The reports and stories are starting to trickle in of congregations leaving or preparing to leave the ELCA. This certainly isn’t surprising and it’s too early to tell yet how significant the exodus will be. The current meme on this week’s layoffs at ELCA headquarters is to blame them on contributions being withheld by discontented individuals and congregations. This may have played a part but it’s also true that revenue for ELCA churchwide operations has been falling for years. Most or all of these staff cuts likely would have happened sooner or later.

Here in the Metro Chicago Synod, one of our larger congregations, Hosanna! in St. Charles (far west suburbs), voted (89%) this past Sunday to cut its ties to the ELCA. For the designated synod representatives at the meeting, it apparently was not a pleasant experience. The congregation also voted to affiliate with Lutheran Congregations in Mission for Christ (LCMC), an association of disaffected former ELCA churches. None of this was unexpected.

Another relatively large congregation likely to leave is St. Mark in the far North Chicago suburb of Lindenhurst. Its most recent newsletter includes a report from its Senior Pastor, Terry Breum on the recent annual “gathering” of LCMC, which St. Mark is also considering joining. Apparently he didn’t even need to enter the church where the meeting was being held to know this was the place for him: “When . . . I drove into the parking lot I instantly felt an incredible peace and the sense that we had arrived at home.”

Breum then goes on to give a lengthy and rapturous description of the doctrinal and biblical beliefs of LCMC members with which he, and he assumes his congregation, is in full agreement:

I knew that I was with people exactly like the people of St. Mark, Christians who are not ashamed of the Gospel, love Jesus, and believe the Bible to be the true Word of God, without error. Our core convictions of Jesus, the cross, salvation, heaven and hell, were all the same that we hold to here at St. Mark. We all believe the miracles of the Bible to be true and in the reality of angels and demons. There is no question at all that Jesus was raised bodily from the grave. Adam and Eve, Noah, Abraham, and even Jonah’s existence are not in question. There is not even a hint of universalism (the belief that all are saved and that there is no such thing as hell. This is taught in many seminaries today). They believe Israel has the right to exist and do not agree with the ELCA’s strong support of the Palestinians. LCMC is strongly pro-life. And when it came to issues such as marriage we all held to the same Biblical doctrine of creation. Marriage is to be only between a man and a woman. There is no revisionism here at all. How refreshing! How invigorating! How thrilling! How inviting! To be with like minded, fellow believers, it felt like we were one body and indeed we are. St. Mark is where the LCMC is. It is safe to say the ELCA has left us.

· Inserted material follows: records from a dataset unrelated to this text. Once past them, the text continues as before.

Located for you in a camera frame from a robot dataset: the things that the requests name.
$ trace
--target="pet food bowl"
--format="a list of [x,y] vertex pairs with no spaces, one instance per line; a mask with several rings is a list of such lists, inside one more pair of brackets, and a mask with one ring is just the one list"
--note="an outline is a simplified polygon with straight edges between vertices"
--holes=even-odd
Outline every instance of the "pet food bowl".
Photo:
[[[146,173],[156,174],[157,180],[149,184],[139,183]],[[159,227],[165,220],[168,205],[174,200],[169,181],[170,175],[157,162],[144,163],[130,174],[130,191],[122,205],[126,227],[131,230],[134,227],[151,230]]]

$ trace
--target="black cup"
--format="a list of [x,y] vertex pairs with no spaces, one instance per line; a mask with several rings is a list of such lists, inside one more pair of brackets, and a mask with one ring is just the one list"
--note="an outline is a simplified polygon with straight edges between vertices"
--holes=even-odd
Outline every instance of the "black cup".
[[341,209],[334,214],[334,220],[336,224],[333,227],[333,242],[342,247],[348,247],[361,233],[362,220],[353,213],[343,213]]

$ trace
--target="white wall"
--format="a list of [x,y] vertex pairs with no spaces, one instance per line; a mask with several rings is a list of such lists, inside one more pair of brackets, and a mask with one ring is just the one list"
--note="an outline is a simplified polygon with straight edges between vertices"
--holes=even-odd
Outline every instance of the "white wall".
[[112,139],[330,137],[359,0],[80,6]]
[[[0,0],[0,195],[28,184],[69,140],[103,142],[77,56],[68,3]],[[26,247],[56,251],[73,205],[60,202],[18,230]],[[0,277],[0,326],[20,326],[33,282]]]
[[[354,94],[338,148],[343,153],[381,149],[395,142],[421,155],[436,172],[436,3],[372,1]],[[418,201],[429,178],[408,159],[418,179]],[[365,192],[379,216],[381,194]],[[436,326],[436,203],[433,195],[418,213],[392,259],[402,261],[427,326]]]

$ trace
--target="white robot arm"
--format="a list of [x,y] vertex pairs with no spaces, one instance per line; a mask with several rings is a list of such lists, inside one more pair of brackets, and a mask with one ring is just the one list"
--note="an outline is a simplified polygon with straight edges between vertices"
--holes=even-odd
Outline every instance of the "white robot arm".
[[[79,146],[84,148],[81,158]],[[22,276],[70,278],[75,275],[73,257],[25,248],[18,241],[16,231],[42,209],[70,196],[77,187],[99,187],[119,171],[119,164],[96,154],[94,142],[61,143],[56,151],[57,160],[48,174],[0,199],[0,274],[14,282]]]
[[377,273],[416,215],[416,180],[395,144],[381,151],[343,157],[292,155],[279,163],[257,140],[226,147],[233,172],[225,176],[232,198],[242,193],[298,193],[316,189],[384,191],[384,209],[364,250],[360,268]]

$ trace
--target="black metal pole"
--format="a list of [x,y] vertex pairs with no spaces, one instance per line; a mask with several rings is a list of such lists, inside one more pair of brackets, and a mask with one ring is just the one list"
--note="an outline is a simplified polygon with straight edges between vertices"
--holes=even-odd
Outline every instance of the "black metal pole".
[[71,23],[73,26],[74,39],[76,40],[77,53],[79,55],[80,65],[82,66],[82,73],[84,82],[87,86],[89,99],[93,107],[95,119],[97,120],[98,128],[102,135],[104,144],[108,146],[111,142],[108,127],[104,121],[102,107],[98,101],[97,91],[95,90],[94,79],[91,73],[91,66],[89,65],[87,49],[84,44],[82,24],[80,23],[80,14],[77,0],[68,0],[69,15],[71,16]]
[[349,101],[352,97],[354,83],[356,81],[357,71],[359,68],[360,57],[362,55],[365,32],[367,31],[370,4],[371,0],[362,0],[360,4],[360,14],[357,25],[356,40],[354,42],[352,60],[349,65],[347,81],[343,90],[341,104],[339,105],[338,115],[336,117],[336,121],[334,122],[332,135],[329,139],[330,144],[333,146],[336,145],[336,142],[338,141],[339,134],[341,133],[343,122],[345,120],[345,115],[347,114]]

And there’s another meme: “The ELCA has left us.” Um, no. Reading this paragraph does not in the least remind me of the ELCA, or of the predecessor body I knew, the LCA, or of the seminary I attended over 25 years ago, LSTC. If such a view genuinely represented a significant portion of the ALC that organized St. Mark, then the ELCA should never have come into being. The Bible “without error”? Adam and Eve? Jonah? Oh dear.

Surely such beliefs can be found in the ELCA (obviously) but they certainly aren’t the norm. And I doubt they were the norm in the ALC but they likely were more common than in the LCA. The AELC separated from the Missouri Synod, of course, over just such questions. The ALC described the Bible as “inerrant” in its constitution but this was explicitly left out of the ELCA statement of faith.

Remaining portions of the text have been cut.